Although embodiments of the present utility model have been shown and described, it will be understood by those skilled in the art that various changes, modifications, substitutions and alterations can be made therein without departing from the principles and spirit of the utility model, the scope of which is defined in the appended claims and their equivalents.

Claims (7)

1. The utility model provides a swing granulator vacuum loading attachment, includes powder storage bin (1), its characterized in that: the powder storage bin (1) is connected with a squeezing bin (2) through a suction pipeline, and a swinging granulator (3) for finishing grains is arranged at the lower end of the squeezing bin (2);

the extruding bin (2) comprises a bin body (21) connected with a suction pipeline, a material guiding piece (22) for finishing the powder is arranged in the bin body (21), a built-in plate (23) for guiding the powder to the material guiding piece (22) is attached to the inner wall of the bin body (21), and part of the structural body of the bin body (21) extends into the swinging type granulator (3);

the material guide piece (22) is rotatably provided with a grain sizing disc (221) through a driving shaft arranged on the inner wall of the bin body (21), a plurality of inner grooves (222) are formed in the grain sizing disc (221) in a circumferential direction, and stainless steel screens (223) are covered on the notch of the inner grooves (222).

2. The vacuum feeding device of a swing type granulator according to claim 1, wherein: the built-in plate (23) is arc-shaped and is attached to the grain sizing disc (221), a material lowest limit sensor (4) for detecting the filling height of medicinal powder is arranged at the upper end of the built-in plate (23), and the maximum mounting height of the material lowest limit sensor (4) is not higher than the highest point of the grain sizing disc (221).

3. The vacuum feeding device of a swing type granulator according to claim 2, wherein: the bin is characterized in that a stock guide plate (24) is arranged on the inner wall of a bin body (21) at the lower end of the built-in plate (23), a blanking opening (25) which is matched with the width of the inner groove (222) is formed in the stock guide plate (24), the depth of the inner groove (222) is equal to the thickness of the stainless steel screen (223), and the radians of the built-in plate (23) and the stock guide plate (24) are matched with the radian of the grain sizing disc (221).

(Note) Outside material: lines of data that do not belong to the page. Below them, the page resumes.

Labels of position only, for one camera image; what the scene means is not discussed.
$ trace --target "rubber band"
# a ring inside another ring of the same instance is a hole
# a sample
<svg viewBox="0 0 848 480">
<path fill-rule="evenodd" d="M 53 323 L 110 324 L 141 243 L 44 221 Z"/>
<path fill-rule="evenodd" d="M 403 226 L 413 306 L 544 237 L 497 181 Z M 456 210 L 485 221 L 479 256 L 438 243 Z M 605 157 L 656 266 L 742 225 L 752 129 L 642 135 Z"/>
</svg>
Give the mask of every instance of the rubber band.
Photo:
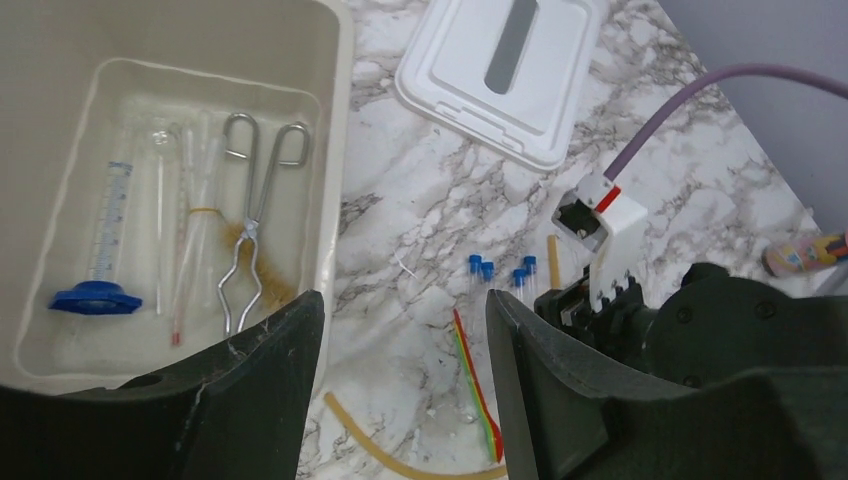
<svg viewBox="0 0 848 480">
<path fill-rule="evenodd" d="M 412 480 L 496 480 L 506 477 L 506 467 L 500 466 L 491 470 L 486 470 L 478 473 L 462 473 L 452 475 L 449 473 L 431 473 L 417 468 L 412 468 L 409 465 L 403 464 L 394 459 L 391 455 L 384 452 L 373 440 L 371 440 L 365 432 L 353 421 L 350 414 L 341 406 L 336 396 L 331 393 L 324 395 L 324 402 L 330 407 L 330 410 L 336 415 L 339 422 L 350 432 L 350 435 L 378 462 L 384 467 L 397 473 L 398 475 Z"/>
<path fill-rule="evenodd" d="M 220 214 L 221 214 L 221 211 L 220 211 L 220 210 L 218 210 L 217 208 L 212 208 L 212 207 L 197 207 L 197 208 L 192 208 L 191 210 L 189 210 L 189 211 L 188 211 L 188 214 L 189 214 L 189 215 L 191 215 L 192 213 L 204 213 L 204 212 L 208 212 L 208 213 L 217 213 L 218 215 L 220 215 Z"/>
</svg>

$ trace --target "white plastic lid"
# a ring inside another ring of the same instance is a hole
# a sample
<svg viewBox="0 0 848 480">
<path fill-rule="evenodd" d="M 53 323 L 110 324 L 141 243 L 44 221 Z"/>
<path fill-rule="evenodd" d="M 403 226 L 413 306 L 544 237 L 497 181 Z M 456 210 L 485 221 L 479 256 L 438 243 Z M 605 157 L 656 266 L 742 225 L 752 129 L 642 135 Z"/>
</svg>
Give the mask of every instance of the white plastic lid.
<svg viewBox="0 0 848 480">
<path fill-rule="evenodd" d="M 606 0 L 431 0 L 398 68 L 398 92 L 413 110 L 553 170 L 565 161 L 608 8 Z"/>
</svg>

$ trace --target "amber rubber tubing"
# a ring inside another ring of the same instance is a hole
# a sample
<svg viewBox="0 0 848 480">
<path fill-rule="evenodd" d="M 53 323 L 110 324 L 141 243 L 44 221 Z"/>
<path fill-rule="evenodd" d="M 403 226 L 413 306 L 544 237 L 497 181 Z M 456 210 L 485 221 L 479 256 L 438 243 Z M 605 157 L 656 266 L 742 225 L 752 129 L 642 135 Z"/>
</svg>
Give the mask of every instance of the amber rubber tubing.
<svg viewBox="0 0 848 480">
<path fill-rule="evenodd" d="M 559 255 L 556 251 L 556 235 L 548 235 L 548 270 L 551 272 L 551 289 L 562 288 L 559 278 Z"/>
<path fill-rule="evenodd" d="M 372 457 L 376 458 L 378 462 L 382 463 L 384 467 L 398 475 L 411 478 L 412 480 L 496 480 L 506 476 L 505 466 L 496 467 L 491 470 L 486 470 L 485 472 L 461 473 L 458 475 L 448 473 L 430 473 L 418 470 L 417 468 L 412 468 L 409 465 L 395 460 L 394 457 L 384 452 L 376 443 L 374 443 L 374 441 L 371 440 L 371 438 L 366 435 L 361 428 L 359 428 L 356 422 L 353 421 L 350 414 L 347 413 L 339 401 L 336 400 L 335 395 L 327 393 L 324 395 L 324 401 L 327 403 L 327 406 L 330 407 L 330 410 L 332 410 L 336 415 L 336 418 L 339 419 L 339 422 L 341 422 L 353 438 L 362 445 L 362 448 L 371 454 Z"/>
</svg>

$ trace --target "blue-capped test tube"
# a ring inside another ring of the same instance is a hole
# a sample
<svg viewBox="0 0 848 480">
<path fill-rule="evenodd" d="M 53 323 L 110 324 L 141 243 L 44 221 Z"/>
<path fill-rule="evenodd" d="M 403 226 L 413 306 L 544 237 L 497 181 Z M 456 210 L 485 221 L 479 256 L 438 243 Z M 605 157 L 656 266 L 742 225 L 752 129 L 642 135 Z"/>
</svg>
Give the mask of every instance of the blue-capped test tube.
<svg viewBox="0 0 848 480">
<path fill-rule="evenodd" d="M 468 257 L 468 286 L 465 293 L 470 297 L 474 295 L 477 286 L 480 285 L 482 279 L 483 257 L 480 255 L 470 255 Z"/>
<path fill-rule="evenodd" d="M 491 288 L 492 282 L 495 279 L 495 262 L 483 262 L 480 265 L 480 271 L 483 272 L 483 284 L 489 285 Z M 486 293 L 488 290 L 488 288 L 485 288 L 483 293 Z"/>
<path fill-rule="evenodd" d="M 539 294 L 539 284 L 537 281 L 536 275 L 536 257 L 533 255 L 527 255 L 524 257 L 524 270 L 526 271 L 526 287 L 527 287 L 527 301 L 528 305 L 532 305 L 533 302 L 536 301 L 536 295 Z"/>
<path fill-rule="evenodd" d="M 512 271 L 512 294 L 521 303 L 524 303 L 525 282 L 527 280 L 527 272 L 523 268 L 516 268 Z"/>
<path fill-rule="evenodd" d="M 482 285 L 476 301 L 472 340 L 475 343 L 486 341 L 486 296 L 495 283 L 495 262 L 483 262 L 480 273 Z"/>
</svg>

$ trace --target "red stripe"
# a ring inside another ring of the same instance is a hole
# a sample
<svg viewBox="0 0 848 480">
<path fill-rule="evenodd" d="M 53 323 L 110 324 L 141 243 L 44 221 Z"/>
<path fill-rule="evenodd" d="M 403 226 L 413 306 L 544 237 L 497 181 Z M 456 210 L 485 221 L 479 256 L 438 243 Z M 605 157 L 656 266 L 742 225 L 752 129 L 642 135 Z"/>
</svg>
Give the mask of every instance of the red stripe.
<svg viewBox="0 0 848 480">
<path fill-rule="evenodd" d="M 598 213 L 604 213 L 604 210 L 606 210 L 610 205 L 612 205 L 612 201 L 615 200 L 616 197 L 618 197 L 619 193 L 621 193 L 621 189 L 618 188 L 618 185 L 615 185 L 614 187 L 612 187 L 612 190 L 610 190 L 610 193 L 608 193 L 607 196 L 604 197 L 603 200 L 601 200 L 601 203 L 599 203 L 598 206 L 595 207 L 595 210 Z"/>
<path fill-rule="evenodd" d="M 483 414 L 486 416 L 486 423 L 492 429 L 492 434 L 495 437 L 495 457 L 498 462 L 503 459 L 504 453 L 504 445 L 503 445 L 503 437 L 501 436 L 501 429 L 498 427 L 498 424 L 495 423 L 495 420 L 492 418 L 492 415 L 489 413 L 489 408 L 486 406 L 486 400 L 483 397 L 483 390 L 480 388 L 480 382 L 477 380 L 477 371 L 474 369 L 474 363 L 471 360 L 471 352 L 468 350 L 468 344 L 465 342 L 465 328 L 462 326 L 462 318 L 459 316 L 459 310 L 453 309 L 453 322 L 454 326 L 459 332 L 459 348 L 465 353 L 465 357 L 468 359 L 468 370 L 471 373 L 471 380 L 474 384 L 474 391 L 477 392 L 477 396 L 480 398 L 480 405 L 483 407 Z"/>
</svg>

4. A swing granulator vacuum feed apparatus according to claim 3, wherein: the guide plate (24) is arranged in the bin body (21) in an arc shape, and the vertical distance between the center of the grain sizing disc (221) and the guide plate (24) is equal to the radius value of the grain sizing disc (221).

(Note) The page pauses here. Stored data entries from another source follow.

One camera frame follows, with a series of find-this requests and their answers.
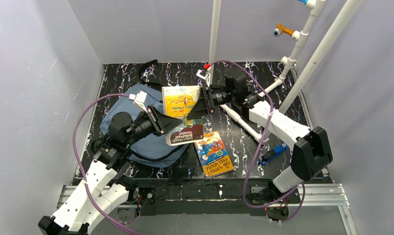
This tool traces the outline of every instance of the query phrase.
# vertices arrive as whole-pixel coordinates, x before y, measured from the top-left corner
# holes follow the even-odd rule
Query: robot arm
[[[202,77],[205,73],[199,70],[197,75]],[[332,162],[328,136],[323,128],[316,127],[311,130],[280,112],[270,113],[268,102],[256,93],[248,91],[247,76],[241,70],[229,68],[225,76],[225,87],[207,85],[201,89],[200,100],[187,118],[193,119],[213,113],[213,108],[223,101],[231,102],[234,109],[231,115],[242,116],[262,126],[265,126],[268,117],[272,116],[268,131],[292,150],[292,161],[288,168],[268,184],[264,199],[278,199],[300,182],[311,180]]]
[[[108,134],[92,144],[96,154],[86,173],[87,182],[82,181],[52,216],[44,216],[39,221],[41,232],[45,235],[89,234],[104,216],[91,204],[84,184],[88,183],[98,206],[106,213],[111,212],[132,197],[132,192],[137,188],[133,179],[122,176],[100,196],[129,159],[130,146],[150,134],[160,136],[181,123],[180,119],[161,114],[153,106],[143,109],[135,121],[128,113],[116,114]]]

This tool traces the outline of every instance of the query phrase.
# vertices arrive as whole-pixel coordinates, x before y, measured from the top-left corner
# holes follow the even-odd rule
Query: blue device
[[[287,145],[285,143],[278,145],[276,148],[269,150],[269,152],[265,153],[263,156],[259,158],[259,165],[266,165],[271,162],[277,156],[282,154],[287,149]]]

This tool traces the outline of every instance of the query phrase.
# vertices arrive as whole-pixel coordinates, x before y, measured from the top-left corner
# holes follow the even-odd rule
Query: blue backpack
[[[145,107],[153,105],[158,111],[163,113],[161,92],[143,84],[136,84],[125,92],[125,94],[138,94],[140,91],[148,93],[143,103]],[[135,120],[140,113],[140,109],[134,106],[133,101],[130,99],[120,97],[106,114],[100,125],[103,135],[109,132],[108,127],[112,121],[112,117],[119,112],[127,112],[132,116],[132,120]],[[166,144],[165,135],[158,137],[151,134],[131,145],[132,155],[129,157],[129,160],[153,167],[168,167],[185,152],[187,147],[188,144],[169,146]]]

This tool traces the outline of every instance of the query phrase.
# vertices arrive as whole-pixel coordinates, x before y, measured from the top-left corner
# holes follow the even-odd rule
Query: book cover
[[[204,134],[204,138],[195,143],[195,148],[206,177],[214,177],[234,169],[218,131]]]
[[[202,140],[204,133],[202,118],[186,119],[199,95],[199,86],[162,87],[164,113],[183,121],[182,125],[175,127],[165,135],[168,145],[175,146]]]

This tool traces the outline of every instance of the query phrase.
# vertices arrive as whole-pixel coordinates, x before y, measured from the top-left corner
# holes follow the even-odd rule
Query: backpack strap
[[[169,152],[167,155],[162,156],[162,157],[160,157],[160,158],[156,158],[156,159],[150,159],[150,158],[144,157],[144,156],[142,156],[141,154],[138,154],[137,152],[135,152],[135,151],[133,151],[133,150],[131,150],[131,152],[132,152],[137,158],[140,158],[140,159],[142,159],[142,160],[146,160],[146,161],[155,163],[155,162],[161,162],[161,161],[163,161],[163,160],[169,158],[169,156],[171,156],[171,155],[172,155],[173,153],[175,153],[176,151],[180,150],[182,147],[183,147],[183,144],[180,144],[180,145],[178,145],[176,148],[174,148],[173,150],[171,150],[171,152]]]
[[[149,62],[144,63],[138,70],[138,77],[139,77],[139,81],[141,84],[147,85],[148,87],[151,87],[152,89],[160,92],[162,90],[162,85],[160,83],[147,82],[142,79],[142,74],[146,71],[146,69],[151,67],[152,65],[156,65],[157,63],[158,63],[158,60],[153,60],[153,61],[149,61]]]

5. The vacuum feeding device of the swing type granulator according to claim 4, wherein: the bin body (21) extends to the bottom surface of a structure body in the swing type granulator (3) and is provided with a material conveying opening (26), and the material conveying opening (26) is communicated with the inside of the swing type granulator (3).

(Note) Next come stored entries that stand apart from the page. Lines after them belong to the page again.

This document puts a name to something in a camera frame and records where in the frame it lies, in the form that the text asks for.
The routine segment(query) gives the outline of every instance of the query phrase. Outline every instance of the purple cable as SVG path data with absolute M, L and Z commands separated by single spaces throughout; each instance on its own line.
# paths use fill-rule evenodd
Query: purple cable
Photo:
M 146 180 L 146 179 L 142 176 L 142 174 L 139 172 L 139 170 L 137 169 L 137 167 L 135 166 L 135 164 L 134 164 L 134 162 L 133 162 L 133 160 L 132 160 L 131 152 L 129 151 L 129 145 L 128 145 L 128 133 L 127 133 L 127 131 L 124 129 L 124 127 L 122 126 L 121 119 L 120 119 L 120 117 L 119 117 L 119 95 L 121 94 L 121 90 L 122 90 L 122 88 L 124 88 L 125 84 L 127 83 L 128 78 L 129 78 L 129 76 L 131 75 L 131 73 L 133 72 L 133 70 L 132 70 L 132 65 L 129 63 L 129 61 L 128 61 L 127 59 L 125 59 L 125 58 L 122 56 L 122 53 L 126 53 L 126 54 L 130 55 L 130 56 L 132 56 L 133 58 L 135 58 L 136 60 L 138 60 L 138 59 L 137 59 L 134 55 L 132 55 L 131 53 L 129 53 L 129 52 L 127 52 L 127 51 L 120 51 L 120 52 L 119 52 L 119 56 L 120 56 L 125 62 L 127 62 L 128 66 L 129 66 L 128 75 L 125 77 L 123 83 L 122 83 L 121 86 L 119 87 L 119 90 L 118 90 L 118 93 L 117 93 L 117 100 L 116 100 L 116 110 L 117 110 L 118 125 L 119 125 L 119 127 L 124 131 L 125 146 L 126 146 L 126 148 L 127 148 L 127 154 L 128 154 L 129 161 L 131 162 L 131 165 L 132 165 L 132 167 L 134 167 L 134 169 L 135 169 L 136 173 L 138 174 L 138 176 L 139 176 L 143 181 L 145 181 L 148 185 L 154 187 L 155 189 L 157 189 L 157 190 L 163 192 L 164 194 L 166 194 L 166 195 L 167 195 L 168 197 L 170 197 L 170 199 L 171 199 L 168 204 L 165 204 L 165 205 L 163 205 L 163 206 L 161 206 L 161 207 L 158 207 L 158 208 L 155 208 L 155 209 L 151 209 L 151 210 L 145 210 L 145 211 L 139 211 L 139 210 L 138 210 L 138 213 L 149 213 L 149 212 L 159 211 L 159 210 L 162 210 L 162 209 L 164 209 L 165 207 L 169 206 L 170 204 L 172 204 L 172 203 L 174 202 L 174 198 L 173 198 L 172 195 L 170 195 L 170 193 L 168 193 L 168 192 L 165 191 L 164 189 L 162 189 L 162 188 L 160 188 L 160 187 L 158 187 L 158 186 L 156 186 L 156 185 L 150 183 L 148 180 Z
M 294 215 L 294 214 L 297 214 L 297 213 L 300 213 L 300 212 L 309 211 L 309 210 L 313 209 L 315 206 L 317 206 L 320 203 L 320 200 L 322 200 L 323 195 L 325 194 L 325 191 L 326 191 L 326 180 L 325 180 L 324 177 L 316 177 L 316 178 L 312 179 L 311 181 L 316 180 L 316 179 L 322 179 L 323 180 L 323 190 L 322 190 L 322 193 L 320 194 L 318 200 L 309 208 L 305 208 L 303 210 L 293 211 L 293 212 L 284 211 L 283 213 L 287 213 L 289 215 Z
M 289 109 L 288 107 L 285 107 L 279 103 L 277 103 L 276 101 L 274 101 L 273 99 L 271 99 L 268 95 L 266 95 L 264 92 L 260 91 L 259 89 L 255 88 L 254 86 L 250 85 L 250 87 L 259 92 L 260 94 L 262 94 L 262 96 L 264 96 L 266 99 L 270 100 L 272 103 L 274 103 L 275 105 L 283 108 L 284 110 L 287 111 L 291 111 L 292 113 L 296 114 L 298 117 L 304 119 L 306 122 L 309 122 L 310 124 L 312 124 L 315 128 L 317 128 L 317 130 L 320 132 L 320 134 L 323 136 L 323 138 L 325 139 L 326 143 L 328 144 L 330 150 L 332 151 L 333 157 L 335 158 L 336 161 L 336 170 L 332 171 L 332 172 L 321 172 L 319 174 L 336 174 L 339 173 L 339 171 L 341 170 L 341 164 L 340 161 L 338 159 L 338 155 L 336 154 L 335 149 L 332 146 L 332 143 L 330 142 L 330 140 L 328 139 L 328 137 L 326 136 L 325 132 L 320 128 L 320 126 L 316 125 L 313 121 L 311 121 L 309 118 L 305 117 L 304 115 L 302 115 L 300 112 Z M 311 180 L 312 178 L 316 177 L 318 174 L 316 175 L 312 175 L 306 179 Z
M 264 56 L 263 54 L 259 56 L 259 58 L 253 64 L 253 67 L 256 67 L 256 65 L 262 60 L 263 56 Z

6. The vacuum feeding device of a swing type granulator according to claim 1, wherein: the suction pipeline penetrates through the upper end of the bin body (21) and extends in the bin body (21), and a material highest limit sensor (5) is arranged on the inner wall of the bin body (21) with the same height at the extension end point of the suction pipeline.

7. The vacuum feeding device of a swing type granulator according to claim 6, wherein: the suction pipeline is connected with a vacuum pump used for forming external intervention of the vacuum state of the suction pipeline.